想い出の理由は、それが初めて飲んだカクテルだからです。

初めてバーに行った際、バーテンダーの方のおすすめに「じゃあ、それで」とお願いしましたが、自分のためにメジャーで量られたお酒がシェーカーに投入され、シェーカーが振られて目の前のグラスにそそがれる様を眺めるのは素敵な時間でした。

 

実は「そそぐ」が開店して2日目にご来店くださったお客様から「ホワイトレディはできる?」と尋ねられました。
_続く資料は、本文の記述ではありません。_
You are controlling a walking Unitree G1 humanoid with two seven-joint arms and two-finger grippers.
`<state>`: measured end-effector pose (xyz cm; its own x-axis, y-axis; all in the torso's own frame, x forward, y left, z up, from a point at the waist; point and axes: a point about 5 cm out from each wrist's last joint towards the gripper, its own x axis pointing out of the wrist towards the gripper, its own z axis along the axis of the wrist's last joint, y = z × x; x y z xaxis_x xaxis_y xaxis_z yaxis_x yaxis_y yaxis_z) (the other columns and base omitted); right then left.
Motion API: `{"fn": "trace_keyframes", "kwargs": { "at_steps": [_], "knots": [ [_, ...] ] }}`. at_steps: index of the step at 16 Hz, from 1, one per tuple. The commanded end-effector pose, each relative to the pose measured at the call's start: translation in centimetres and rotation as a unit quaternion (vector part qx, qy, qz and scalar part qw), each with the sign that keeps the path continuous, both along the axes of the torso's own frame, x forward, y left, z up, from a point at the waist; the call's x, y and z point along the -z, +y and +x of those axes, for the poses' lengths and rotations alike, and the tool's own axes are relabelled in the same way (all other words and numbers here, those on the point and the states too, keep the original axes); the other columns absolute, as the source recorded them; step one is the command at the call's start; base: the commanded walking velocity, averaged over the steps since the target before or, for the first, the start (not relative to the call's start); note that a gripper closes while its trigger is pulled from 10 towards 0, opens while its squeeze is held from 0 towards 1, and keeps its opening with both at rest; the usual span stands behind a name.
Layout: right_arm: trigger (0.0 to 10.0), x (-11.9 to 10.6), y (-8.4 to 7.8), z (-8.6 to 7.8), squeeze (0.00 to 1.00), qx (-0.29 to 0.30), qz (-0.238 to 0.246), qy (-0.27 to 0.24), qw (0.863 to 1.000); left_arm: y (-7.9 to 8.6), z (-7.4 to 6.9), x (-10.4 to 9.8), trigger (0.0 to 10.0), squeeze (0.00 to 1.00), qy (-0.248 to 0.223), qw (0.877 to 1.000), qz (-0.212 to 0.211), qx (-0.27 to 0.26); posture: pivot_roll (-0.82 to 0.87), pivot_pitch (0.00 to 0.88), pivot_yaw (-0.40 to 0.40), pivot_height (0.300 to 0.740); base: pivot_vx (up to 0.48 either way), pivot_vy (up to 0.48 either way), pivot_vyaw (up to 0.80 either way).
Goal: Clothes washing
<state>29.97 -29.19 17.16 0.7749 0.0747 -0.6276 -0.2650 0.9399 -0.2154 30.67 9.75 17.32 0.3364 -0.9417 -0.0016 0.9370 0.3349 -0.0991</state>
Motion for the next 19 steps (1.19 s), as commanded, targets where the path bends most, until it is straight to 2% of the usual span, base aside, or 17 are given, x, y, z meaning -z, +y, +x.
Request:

開店間もないその時は、まだホワイトキュラソーを揃えておらず、お断りをせざるを得ませんでした。その日のうちに、コアントロー(ホワイトキュラソーのひとつ)を注文しましたが、未だそのお客様にホワイトレディーをご提供できておりません。こちらは、ちょっとほろ苦い思い出です。ジンだけに!(中高年の脳のせいです)

 

 

「そそぐ」のお酒のラインナップは、マニアックなものはなく、ビギナー向けのベーシックなものがメイン。カクテルの素材は、カクテルバーと比べて少なめです。

ご提供できるカクテルに限りはあるかと思いますが、可能な限りお客様のご希望に沿いたいと思っておりますので、どうぞお気軽におっしゃってください。